Rodeo nonetheless strikes up a tentative friendship with Logan, against warnings that the younger boy "wants to blow" him, and the two spend a few idyllic afternoons together, exploring woods and caves notorious in the community for housing mountain lions (the "wild tigers" of the title possibly refers to the middle school's mascot; the phrase also pops up in the film's theme song, sung by Cat Power-soundalike Emily Jane White.) Unable to confess his true feelings to Rodeo (even though the older boy undoubtedly has an inkling), Logan smears lipstick on his face and takes on a female alter ego named Leah. Leah propositions Rodeo over the phone, Rodeo dares her to make good on her offer, and Logan has to face the gulf between real life and the fantasy world sprung from his desire. The version I saw at a press screening last week opens with a amber-infused psychedelic masturbation fantasy sequence, a trope which is recycled throughout.

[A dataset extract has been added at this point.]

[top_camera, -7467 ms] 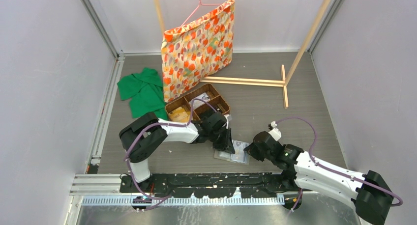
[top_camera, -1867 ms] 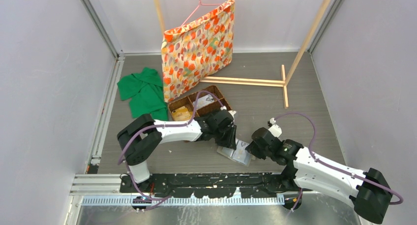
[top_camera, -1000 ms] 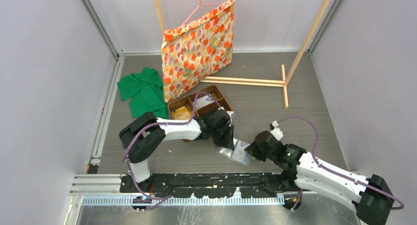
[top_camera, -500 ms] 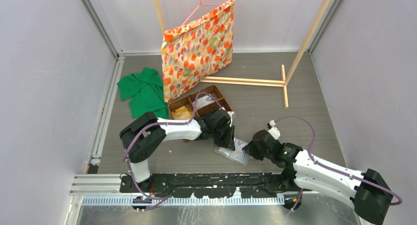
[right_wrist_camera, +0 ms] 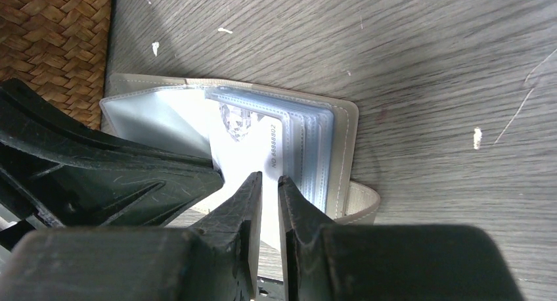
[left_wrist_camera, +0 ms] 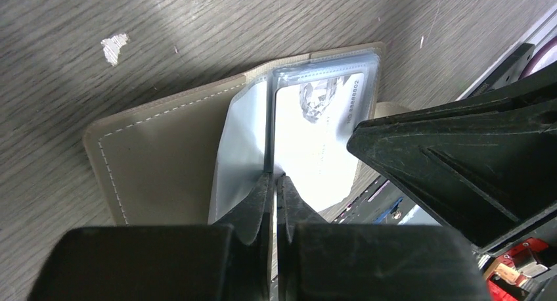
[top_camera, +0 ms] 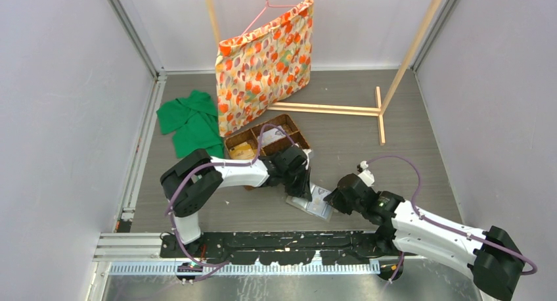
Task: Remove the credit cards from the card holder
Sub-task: Remove the credit card from the card holder.
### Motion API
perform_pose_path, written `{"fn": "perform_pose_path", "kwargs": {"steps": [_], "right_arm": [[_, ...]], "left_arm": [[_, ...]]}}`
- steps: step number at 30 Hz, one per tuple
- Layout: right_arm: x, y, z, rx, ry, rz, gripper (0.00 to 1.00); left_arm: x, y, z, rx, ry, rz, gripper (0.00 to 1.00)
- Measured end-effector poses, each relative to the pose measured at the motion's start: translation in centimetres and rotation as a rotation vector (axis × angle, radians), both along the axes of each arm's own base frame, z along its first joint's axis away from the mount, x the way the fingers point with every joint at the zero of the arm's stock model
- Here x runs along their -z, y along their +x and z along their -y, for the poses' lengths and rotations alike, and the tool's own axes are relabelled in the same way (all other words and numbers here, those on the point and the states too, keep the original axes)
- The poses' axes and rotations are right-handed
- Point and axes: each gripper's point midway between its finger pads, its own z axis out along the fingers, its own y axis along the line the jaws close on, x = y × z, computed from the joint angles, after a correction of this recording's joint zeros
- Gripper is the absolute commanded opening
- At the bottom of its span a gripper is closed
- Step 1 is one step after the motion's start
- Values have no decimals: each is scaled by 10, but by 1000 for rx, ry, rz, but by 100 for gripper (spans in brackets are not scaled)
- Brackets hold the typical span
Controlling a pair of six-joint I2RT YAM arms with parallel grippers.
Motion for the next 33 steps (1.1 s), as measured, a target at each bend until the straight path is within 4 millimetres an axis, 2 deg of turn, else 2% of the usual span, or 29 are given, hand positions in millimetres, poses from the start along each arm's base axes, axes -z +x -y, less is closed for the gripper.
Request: {"fn": "perform_pose_path", "kwargs": {"steps": [20,33], "right_arm": [[1,-4,8,23,4,1,20],[14,-20,46,90,-120,-45,16]], "left_arm": [[3,3,-11,-47,-12,16,0],[6,0,-10,-38,-9,7,1]]}}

Archer makes it deliberately difficult for the viewer to determine which psychedelic masturbation sequences and hallucinatory phone sex sessions are to be taken at face value, and which are happening in solely in Logan's brain. Unable to locate the film's zero point of "real", the viewer's left to take its imagery at more-or-less face value. What's on screen is often lurid to a fault, and on that score, it's hard to tell where Archer's trying to land on the irony scale. Are we supposed to be laughing at Logan's exploits (real and/or imagined), or swooning along with him?The movie wears its ancestors on its sleeve -- Tarnation and My Own Private Idaho, sure, but also Kenneth Anger, Warhol, Harmony Korine -- and like all of the above, it comes alive when it abandons traditional storytelling techniques in favor of tableau. Stumpf is asked to stare dead-eyed into the camera with his mouth slightly open so often that, at times, Wild Tigers seems like a film conceived to showcase the young actor's snaggletooth. One bird's-eye-view-shot of Logan -- sprawled out on the couch in his dreary living room, so deep in swoon that he can barely move an arm to pick up a ringing phone -- says more about what's transpiring in the boy's heart and head than the whole of the film's ill-conceived interior monologue narration. More moments like that would have made Wild Tigers I Have Known a knockout.